● Provided data
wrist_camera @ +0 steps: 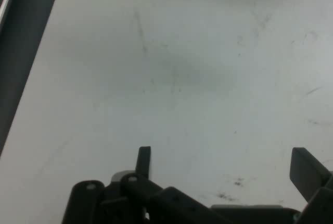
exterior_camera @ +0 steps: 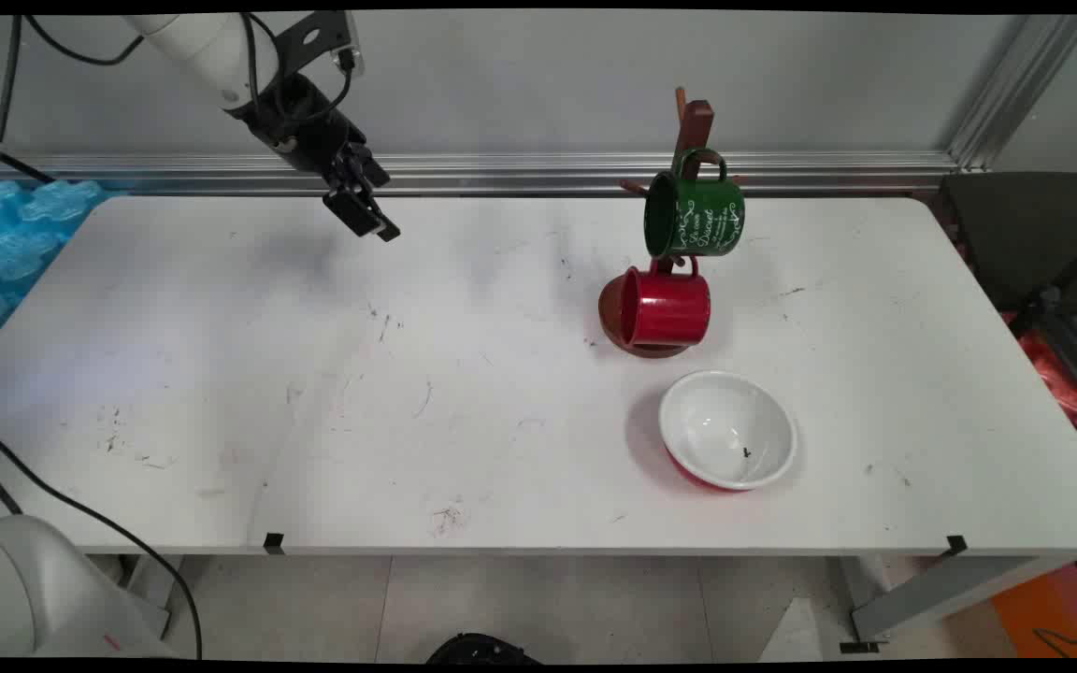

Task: Pick up the green mug from the rack

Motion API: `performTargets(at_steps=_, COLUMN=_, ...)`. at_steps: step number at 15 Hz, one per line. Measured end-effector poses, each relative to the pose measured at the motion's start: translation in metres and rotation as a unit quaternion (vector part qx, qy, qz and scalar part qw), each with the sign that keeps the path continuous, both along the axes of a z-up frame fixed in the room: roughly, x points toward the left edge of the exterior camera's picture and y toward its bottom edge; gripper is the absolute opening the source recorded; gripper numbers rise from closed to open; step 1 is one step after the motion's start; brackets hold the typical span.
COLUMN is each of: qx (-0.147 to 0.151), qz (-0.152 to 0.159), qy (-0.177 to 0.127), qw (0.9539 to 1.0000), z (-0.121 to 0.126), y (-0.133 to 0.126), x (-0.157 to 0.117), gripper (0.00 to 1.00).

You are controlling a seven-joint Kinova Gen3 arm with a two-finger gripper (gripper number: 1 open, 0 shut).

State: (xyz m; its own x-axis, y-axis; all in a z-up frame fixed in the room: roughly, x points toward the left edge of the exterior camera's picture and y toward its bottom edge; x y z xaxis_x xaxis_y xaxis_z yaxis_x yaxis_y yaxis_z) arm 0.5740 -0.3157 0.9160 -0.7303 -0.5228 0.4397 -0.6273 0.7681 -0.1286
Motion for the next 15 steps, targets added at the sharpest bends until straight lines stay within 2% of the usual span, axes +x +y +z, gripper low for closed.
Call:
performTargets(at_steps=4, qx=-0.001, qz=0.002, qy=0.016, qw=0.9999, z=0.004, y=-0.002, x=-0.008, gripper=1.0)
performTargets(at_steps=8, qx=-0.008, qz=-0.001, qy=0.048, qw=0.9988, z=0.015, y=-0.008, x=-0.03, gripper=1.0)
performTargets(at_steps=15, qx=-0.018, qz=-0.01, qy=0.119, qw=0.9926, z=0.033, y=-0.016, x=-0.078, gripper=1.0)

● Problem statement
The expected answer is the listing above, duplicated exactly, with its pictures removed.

● Exercise solution
wrist_camera @ +0 steps: 
exterior_camera @ +0 steps: 

Task: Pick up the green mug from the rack

Motion API: `performTargets(at_steps=_, COLUMN=_, ...)`. at_steps: step number at 15 Hz, one per line. Measured end-effector poses, each relative to the pose measured at the motion's start: translation in metres and rotation as a unit quaternion (vector part qx, qy, qz and scalar part qw), each with the sign that keeps the path continuous, both along the axes of a z-up frame fixed in the room: roughly, x points toward the left edge of the exterior camera's picture and y toward its bottom edge; gripper is the absolute opening the source recorded; gripper numbers rise from closed to open; step 1 is one step after the motion's start; brackets hold the typical span.
COLUMN is each of: qx (-0.147 to 0.151), qz (-0.152 to 0.159), qy (-0.177 to 0.127), qw (0.9539 to 1.0000), z (-0.121 to 0.126), y (-0.133 to 0.126), x (-0.157 to 0.117), gripper (0.00 to 1.00).

You are controlling a seven-joint Kinova Gen3 arm with a two-finger gripper (gripper number: 1 open, 0 shut).

State: (xyz m; its own x-axis, y-axis; all in a z-up frame fixed in the room: roughly, x points toward the left edge of the exterior camera's picture and y toward its bottom edge; x y z xaxis_x xaxis_y xaxis_z yaxis_x yaxis_y yaxis_z) arm 0.5740 -0.3157 0.9160 -0.7303 -0.5228 0.4397 -0.6273 0.7681 -0.1286
Motion for the next 15 steps, targets added at the sharpest bends until straight lines stay within 2% of the usual span, axes +x +y +z, gripper low for closed.
Call:
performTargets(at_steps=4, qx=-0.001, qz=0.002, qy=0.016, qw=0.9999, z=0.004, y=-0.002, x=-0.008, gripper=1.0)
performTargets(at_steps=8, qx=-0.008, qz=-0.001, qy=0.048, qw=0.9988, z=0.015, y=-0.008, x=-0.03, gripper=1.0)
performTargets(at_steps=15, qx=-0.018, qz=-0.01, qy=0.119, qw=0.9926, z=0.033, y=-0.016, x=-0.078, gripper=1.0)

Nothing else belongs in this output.